CORVALLIS, Ore. – Students at Oregon State University have designed a device to track individuals in an indoor space, creating a system that can function where conventional GPS technology doesn’t work.
The technology could have broad applications, such as in elderly care facilities to help detect when a patient has fallen, or find them if they become lost. It could also be used in research, to learn how activity levels are affected by medications or supplements.
The work was done by three senior students in electrical and computer engineering - Samuel House, Sean Connell and Ian Milligan - based on a request from the Oregon Center on Aging and Technology at Oregon Health & Science University. The initial goal was an accurate and affordable way to track elderly people in their homes for studies on healthy aging and independent living. Initial funding was provided by the LIFE Scholars Summer Research Program.
“I don't think I could have done as good a job, so I left them to their own devices,” said Patrick Chiang, their adviser and an assistant professor of electrical and computer engineering at OSU. “What they were able to demonstrate in a short period of time was remarkable.”
The system uses common and affordable technologies in a new way. This includes radio frequency identification tags and dead reckoning, or the process of estimating location based on one’s starting position and movement data, such as time traveled, speed and direction.
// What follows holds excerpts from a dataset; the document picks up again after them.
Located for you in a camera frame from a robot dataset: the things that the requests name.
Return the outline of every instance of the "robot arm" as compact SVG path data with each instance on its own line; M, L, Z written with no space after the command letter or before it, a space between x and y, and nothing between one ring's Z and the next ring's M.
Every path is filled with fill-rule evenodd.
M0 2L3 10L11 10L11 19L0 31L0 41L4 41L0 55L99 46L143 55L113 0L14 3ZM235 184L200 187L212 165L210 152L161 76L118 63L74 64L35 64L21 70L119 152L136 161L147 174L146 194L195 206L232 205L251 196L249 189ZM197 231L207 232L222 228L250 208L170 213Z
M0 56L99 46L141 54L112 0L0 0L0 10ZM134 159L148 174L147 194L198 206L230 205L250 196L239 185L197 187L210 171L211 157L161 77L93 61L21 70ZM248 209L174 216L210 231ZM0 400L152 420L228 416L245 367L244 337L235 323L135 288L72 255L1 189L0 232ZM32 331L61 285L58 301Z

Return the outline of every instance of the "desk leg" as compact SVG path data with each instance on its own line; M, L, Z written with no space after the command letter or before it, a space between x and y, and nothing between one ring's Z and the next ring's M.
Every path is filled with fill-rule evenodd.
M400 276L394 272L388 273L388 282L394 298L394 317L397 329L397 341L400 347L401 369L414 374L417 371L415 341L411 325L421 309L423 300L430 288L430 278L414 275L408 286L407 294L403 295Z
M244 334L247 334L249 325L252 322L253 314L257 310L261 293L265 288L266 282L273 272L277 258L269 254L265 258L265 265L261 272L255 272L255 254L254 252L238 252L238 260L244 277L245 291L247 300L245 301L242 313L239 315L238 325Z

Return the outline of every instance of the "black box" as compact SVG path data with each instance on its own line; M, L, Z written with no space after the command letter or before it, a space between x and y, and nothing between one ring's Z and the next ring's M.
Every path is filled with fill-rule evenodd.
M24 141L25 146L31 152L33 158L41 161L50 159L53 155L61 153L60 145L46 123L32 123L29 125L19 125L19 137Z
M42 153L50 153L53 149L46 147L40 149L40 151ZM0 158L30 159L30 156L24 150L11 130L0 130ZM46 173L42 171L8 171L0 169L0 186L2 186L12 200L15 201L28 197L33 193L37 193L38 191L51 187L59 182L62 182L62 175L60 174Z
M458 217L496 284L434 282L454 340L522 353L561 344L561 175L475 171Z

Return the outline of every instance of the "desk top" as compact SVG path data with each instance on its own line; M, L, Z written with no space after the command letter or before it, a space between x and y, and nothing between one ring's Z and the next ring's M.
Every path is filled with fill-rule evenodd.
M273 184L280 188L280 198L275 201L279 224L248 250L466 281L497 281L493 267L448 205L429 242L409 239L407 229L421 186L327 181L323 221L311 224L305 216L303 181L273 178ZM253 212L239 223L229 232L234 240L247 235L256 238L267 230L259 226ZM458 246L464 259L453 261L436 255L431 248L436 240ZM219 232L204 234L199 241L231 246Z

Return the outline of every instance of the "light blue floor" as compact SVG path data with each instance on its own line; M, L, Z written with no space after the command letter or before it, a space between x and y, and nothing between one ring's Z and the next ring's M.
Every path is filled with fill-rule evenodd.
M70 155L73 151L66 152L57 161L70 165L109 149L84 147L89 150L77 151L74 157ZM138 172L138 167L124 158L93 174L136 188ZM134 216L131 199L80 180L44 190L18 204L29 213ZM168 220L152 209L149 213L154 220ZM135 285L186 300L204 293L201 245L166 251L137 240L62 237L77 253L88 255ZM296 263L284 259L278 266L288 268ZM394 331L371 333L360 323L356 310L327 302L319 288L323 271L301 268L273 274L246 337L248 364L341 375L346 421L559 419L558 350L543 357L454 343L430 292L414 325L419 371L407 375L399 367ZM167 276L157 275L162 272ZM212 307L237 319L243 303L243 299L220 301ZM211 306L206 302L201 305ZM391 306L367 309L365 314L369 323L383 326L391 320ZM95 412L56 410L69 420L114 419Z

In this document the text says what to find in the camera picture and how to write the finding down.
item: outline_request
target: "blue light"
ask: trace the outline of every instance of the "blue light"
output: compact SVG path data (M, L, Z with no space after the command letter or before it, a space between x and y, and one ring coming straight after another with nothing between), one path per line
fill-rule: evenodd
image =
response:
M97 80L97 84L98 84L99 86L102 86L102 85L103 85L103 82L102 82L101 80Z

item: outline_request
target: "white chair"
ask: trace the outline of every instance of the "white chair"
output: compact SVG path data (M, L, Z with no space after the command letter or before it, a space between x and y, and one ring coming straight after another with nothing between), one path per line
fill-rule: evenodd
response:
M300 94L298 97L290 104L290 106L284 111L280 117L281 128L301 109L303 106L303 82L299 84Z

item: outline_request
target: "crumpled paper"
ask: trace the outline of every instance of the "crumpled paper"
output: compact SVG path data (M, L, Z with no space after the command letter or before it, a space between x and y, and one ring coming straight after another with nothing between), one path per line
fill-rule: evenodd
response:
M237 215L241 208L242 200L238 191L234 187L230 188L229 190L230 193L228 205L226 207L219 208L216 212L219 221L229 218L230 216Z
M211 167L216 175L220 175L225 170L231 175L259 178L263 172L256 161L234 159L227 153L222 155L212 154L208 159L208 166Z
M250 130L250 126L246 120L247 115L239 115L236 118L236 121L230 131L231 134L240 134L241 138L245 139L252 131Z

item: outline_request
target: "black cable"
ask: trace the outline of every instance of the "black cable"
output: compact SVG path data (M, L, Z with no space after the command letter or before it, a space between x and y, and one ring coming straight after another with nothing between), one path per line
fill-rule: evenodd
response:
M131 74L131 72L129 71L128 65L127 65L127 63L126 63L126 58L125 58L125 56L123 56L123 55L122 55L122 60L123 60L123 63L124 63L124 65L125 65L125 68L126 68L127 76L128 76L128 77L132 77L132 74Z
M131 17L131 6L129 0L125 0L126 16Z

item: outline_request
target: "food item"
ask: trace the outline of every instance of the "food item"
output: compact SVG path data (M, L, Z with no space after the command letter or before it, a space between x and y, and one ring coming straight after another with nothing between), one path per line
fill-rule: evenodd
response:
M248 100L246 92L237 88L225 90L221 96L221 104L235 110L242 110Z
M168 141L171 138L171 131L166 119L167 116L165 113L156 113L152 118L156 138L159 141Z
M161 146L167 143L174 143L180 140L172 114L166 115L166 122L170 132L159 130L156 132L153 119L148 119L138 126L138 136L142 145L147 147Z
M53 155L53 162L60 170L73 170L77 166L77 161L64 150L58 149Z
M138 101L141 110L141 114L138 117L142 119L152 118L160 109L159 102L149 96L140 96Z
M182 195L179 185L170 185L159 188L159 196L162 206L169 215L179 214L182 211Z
Dead reckoning is only accurate for short durations, but the RFID tags placed around the home pinpoint the user’s location as they pass by and reduces the error rate.
The small device can be attached to the top of a shoe, and can incorporate additions like Bluetooth, so data could be sent to a smartphone or a GPS unit that turns on when the user steps out of a defined boundary.
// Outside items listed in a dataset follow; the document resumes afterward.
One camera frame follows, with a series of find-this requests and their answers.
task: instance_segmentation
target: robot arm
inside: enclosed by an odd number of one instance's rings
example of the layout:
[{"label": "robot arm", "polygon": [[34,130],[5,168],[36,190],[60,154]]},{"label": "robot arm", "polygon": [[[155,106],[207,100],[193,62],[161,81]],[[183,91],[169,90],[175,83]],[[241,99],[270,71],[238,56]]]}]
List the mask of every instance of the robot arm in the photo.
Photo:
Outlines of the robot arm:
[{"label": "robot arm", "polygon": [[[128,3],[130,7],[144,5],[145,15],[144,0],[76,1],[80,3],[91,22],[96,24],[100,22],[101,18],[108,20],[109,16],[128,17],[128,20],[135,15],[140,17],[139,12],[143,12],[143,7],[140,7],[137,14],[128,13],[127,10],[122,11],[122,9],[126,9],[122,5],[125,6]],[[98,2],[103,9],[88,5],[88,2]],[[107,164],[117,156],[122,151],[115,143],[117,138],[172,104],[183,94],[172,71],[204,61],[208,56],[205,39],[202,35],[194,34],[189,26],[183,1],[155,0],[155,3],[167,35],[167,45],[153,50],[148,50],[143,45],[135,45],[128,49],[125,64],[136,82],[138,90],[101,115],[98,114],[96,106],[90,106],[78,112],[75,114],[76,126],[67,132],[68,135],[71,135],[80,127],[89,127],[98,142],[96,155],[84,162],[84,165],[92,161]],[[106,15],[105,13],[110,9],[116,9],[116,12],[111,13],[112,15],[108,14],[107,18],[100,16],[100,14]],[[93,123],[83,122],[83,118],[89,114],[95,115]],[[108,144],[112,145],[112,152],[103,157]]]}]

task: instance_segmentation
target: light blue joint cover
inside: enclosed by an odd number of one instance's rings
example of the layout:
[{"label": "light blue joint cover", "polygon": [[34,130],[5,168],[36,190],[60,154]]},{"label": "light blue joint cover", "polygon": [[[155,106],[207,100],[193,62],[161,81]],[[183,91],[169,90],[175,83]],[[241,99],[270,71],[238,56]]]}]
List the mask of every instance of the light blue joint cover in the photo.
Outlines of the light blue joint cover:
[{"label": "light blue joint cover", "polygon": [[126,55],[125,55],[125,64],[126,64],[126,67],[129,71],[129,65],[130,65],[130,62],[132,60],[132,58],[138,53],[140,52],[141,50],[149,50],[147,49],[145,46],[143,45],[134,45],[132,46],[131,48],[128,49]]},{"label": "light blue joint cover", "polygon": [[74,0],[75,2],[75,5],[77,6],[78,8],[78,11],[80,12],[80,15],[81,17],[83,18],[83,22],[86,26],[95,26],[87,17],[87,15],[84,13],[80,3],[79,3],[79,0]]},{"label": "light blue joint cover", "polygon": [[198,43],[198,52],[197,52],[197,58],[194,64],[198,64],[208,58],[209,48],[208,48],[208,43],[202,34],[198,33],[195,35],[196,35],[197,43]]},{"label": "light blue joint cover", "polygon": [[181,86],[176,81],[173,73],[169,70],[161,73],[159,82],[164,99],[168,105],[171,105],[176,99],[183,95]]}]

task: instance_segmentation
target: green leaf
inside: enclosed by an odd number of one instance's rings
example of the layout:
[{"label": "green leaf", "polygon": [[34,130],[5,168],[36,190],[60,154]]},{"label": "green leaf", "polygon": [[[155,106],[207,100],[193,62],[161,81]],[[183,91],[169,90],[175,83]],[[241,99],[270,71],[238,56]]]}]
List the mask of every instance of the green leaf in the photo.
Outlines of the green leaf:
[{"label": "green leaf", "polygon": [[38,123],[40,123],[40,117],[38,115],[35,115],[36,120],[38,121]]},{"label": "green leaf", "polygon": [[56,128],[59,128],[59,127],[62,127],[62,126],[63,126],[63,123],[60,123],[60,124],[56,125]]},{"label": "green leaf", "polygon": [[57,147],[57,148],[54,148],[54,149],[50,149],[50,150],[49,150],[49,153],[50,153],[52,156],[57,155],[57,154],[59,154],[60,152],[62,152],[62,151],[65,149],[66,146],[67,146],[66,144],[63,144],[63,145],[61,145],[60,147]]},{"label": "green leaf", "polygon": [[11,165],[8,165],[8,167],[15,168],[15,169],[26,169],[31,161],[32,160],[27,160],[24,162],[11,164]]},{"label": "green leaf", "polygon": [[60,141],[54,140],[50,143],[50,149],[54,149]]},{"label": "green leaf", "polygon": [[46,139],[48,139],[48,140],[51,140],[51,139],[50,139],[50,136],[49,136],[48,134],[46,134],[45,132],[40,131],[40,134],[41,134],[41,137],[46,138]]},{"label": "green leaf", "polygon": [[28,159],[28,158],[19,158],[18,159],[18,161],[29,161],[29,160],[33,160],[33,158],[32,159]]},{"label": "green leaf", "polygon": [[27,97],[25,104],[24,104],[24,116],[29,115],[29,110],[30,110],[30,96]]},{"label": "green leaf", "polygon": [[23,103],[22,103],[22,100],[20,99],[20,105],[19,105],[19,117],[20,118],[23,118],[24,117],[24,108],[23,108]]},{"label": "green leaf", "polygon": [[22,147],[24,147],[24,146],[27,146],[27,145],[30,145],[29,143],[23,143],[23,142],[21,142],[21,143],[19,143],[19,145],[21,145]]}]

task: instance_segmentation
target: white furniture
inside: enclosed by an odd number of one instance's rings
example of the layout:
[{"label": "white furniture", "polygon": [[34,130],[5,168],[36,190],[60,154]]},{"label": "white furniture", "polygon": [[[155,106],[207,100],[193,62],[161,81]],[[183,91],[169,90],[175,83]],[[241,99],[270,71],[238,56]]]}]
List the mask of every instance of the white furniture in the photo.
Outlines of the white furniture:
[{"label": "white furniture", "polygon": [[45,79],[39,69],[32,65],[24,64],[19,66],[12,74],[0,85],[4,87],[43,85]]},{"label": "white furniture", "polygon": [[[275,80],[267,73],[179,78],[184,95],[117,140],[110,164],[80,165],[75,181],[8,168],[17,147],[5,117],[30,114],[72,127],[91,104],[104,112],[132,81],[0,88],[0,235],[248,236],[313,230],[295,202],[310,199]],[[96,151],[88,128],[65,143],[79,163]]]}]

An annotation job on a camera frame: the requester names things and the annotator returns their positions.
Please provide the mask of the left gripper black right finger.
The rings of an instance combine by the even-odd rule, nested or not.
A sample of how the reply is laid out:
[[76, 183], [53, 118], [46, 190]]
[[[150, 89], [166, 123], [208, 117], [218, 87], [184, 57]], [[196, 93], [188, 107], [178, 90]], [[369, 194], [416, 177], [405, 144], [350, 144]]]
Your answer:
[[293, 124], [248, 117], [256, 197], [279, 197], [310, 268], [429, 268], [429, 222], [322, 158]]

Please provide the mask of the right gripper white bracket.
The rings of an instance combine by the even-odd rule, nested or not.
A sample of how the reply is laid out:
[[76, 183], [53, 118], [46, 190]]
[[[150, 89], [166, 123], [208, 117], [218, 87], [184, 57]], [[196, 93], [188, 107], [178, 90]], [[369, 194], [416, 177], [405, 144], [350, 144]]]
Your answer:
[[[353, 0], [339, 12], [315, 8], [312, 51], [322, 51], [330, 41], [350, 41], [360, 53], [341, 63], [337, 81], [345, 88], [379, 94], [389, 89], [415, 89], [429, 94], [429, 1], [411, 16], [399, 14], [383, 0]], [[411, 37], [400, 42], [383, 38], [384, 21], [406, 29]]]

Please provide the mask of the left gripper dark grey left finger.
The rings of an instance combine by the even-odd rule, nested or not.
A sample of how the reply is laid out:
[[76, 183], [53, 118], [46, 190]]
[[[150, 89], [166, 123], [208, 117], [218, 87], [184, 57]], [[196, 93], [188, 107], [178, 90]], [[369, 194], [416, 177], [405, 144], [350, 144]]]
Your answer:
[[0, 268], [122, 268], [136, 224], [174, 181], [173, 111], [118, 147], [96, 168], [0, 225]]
For their project, the three students received OSU’s Celebrating Undergraduate Excellence Award for engineering, the Industry Award at the OSU Engineering Expo for electrical and computer engineering senior design projects, and a first place award in the Analog Design Contest at OSU sponsored by Texas Instruments.
The work is part of a larger research program by Chiang, to build tiny, low-power, wireless devices to collect a variety of biometric information including heart rate and respiration. This could provide continuous monitoring of vital signs for researchers studying the elderly or other populations with health risks.